Several Schneider Electric Wonderware products are plagued by a high severity vulnerability that can be exploited for arbitrary code execution.
The Wonderware System Platform is an industrial operating system designed to provide services for configuration, communication, deployment, data connectivity, HMI, historization, and people collaboration. The solution is used by organizations across the world in industries such as manufacturing, food and beverage, energy, chemical, and water and wastewater.
According to advisories published by the Industrial Control Systems Cyber Emergency Response Team (ICS-CERT) and Schneider Electric, the Wonderware System Platform is affected by a DLL hijacking (fixed search path / binary planting) vulnerability.
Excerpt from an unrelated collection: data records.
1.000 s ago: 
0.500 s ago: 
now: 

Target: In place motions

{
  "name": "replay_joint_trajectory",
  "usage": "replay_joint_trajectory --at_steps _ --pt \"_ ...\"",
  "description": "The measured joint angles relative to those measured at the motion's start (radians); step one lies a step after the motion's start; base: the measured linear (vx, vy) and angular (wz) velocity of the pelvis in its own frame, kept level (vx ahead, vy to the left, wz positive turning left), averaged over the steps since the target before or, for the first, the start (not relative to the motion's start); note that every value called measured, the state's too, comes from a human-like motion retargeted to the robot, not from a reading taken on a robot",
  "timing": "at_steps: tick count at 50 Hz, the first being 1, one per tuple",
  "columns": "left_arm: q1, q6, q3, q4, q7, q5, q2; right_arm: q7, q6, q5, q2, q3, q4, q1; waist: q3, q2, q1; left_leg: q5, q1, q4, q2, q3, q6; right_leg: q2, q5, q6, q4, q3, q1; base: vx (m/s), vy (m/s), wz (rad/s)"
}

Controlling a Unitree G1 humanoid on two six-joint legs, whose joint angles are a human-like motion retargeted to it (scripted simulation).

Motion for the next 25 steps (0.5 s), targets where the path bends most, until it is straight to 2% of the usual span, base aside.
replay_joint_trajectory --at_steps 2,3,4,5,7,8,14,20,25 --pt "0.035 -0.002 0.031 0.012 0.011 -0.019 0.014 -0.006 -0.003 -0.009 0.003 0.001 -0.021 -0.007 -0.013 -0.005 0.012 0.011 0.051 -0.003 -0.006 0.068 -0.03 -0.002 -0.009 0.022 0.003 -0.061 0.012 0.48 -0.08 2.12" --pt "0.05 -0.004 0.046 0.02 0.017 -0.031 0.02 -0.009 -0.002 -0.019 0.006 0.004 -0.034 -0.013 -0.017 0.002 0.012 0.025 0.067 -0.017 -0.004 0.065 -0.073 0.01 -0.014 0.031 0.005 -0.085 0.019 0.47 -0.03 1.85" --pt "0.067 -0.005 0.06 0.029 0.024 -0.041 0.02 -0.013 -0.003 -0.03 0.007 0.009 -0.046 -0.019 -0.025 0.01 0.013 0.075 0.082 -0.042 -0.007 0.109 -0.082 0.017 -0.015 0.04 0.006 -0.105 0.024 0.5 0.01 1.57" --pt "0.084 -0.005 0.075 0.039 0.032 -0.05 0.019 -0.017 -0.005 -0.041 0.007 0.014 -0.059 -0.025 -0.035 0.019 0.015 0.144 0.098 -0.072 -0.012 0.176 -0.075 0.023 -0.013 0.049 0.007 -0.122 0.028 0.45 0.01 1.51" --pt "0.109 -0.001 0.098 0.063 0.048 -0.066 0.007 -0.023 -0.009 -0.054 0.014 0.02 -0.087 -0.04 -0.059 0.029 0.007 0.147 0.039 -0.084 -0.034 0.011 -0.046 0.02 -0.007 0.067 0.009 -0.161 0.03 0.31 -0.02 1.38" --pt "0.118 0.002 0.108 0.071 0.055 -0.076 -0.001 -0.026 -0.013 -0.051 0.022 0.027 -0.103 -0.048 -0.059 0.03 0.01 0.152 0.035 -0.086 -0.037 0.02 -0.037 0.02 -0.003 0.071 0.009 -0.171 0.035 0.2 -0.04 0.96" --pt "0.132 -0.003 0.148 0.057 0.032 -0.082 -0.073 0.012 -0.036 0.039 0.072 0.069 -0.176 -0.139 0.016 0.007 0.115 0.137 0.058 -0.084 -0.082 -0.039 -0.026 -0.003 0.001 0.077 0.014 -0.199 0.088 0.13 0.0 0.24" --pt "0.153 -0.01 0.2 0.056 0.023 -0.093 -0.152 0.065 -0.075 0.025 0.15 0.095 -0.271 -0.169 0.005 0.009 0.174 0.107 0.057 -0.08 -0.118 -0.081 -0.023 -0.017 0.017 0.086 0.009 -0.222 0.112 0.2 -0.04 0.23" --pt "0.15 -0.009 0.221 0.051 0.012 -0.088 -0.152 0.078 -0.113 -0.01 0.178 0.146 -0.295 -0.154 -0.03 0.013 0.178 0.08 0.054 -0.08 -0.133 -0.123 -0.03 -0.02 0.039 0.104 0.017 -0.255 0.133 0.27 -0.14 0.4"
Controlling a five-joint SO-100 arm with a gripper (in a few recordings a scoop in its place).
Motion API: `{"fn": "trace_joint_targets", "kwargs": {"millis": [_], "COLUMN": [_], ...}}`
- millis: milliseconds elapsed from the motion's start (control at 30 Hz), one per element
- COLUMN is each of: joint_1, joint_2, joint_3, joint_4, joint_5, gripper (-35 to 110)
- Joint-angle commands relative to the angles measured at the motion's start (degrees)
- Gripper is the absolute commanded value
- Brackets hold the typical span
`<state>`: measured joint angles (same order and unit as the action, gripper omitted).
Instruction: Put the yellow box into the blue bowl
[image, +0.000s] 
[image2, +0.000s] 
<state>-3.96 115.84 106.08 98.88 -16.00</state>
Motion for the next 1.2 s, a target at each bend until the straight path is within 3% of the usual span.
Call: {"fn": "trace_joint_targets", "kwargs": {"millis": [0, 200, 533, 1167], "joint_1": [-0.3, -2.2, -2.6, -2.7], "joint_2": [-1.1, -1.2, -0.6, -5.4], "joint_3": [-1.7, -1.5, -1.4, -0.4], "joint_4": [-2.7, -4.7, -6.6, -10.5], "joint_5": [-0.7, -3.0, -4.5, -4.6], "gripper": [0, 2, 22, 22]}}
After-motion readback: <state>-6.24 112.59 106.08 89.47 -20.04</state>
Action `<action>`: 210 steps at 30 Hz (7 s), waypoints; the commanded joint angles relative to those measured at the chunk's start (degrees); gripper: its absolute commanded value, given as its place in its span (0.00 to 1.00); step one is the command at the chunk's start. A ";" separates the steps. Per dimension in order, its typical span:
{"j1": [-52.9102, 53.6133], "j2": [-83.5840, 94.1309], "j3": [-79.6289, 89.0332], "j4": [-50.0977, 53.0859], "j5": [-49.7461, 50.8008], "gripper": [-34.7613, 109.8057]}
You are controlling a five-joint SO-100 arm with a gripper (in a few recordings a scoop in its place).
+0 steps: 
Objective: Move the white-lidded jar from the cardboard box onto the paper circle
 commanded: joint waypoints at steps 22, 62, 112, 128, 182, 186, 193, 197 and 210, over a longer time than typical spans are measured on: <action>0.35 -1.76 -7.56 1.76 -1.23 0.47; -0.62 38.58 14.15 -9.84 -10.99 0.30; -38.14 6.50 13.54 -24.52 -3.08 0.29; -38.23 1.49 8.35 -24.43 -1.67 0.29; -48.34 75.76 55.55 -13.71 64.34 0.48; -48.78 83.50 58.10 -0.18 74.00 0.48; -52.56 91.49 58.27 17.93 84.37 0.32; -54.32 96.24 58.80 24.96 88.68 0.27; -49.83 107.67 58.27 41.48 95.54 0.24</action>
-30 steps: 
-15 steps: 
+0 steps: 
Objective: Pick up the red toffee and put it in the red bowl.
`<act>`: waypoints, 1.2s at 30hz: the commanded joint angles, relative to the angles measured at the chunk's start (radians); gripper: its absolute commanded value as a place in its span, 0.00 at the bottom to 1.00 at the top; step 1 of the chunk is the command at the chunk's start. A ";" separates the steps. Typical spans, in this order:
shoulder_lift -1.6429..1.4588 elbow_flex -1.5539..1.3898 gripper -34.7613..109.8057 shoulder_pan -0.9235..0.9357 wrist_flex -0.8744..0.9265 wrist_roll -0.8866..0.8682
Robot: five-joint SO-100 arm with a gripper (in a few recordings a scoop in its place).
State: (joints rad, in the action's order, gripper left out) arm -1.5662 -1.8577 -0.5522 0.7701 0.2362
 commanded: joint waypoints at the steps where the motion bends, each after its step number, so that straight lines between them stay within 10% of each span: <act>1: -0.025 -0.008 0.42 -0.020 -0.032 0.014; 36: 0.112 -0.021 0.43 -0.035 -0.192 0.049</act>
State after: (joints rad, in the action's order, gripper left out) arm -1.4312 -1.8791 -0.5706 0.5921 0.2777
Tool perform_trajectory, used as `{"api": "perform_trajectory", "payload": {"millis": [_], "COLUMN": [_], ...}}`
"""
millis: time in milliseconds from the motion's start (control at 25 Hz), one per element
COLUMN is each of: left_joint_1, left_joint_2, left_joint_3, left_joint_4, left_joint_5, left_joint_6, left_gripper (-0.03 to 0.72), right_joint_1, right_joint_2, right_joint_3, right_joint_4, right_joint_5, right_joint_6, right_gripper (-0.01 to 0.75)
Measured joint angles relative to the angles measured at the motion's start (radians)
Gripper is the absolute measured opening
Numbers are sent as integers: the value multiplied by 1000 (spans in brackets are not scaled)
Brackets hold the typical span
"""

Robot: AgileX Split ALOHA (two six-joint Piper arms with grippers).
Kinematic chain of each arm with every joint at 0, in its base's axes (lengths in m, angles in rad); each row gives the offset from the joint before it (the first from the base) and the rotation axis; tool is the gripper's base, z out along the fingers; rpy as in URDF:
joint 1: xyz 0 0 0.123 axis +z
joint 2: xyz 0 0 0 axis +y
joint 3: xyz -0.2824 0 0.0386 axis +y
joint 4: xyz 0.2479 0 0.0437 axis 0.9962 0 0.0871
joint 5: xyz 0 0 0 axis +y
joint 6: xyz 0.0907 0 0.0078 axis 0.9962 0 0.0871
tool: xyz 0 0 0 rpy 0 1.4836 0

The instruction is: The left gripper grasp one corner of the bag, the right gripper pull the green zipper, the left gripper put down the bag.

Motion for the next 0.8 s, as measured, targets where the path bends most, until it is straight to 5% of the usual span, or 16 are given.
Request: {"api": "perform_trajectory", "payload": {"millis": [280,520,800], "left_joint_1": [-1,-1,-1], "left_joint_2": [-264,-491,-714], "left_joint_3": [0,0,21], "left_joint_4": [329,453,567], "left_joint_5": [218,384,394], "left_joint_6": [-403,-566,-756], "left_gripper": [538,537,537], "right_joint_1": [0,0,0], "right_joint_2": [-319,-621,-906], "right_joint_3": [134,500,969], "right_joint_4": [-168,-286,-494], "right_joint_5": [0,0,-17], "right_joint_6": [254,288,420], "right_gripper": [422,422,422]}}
An attacker who can convince a local user to load a maliciously crafted DLL file can exploit the flaw for arbitrary code execution.
“Crafting a working exploit for this vulnerability would be difficult. Social engineering is required to convince the user to accept the malicious file. This decreases the likelihood of a successful exploit,” ICS-CERT noted.
The security hole affects Wonderware InTouch, AppServer, Historian, and SuiteLink applications running version 2014 R2 and prior of the Wonderware System Platform.
The vulnerability, discovered and reported by Ivan Sanchez of WiseSecurity Team, has been assigned a CVSS score of 7.2 and the CVE identifier CVE-2015-3940. The bug has been patched with the release of Wonderware System Platform 2014 R2 P01.
Schneider’s advisory contains instructions on how to apply the patch, and recommendations for organizations that are unable to upgrade to the latest version.
The company has also informed customers of a cross-site scripting (XSS) vulnerability in PowerChute Business Edition Agent 9.0.3. The security bug will be addressed in the next PowerChute Business Edition release, but Schneider Electric has pointed out that the issue does not impact the 9.1.1 and 9.2 versions.
Until a patch becomes available, customers are advised to use web browsers that have XSS filters enabled by default, and ensure that the application is running on a private or secure network.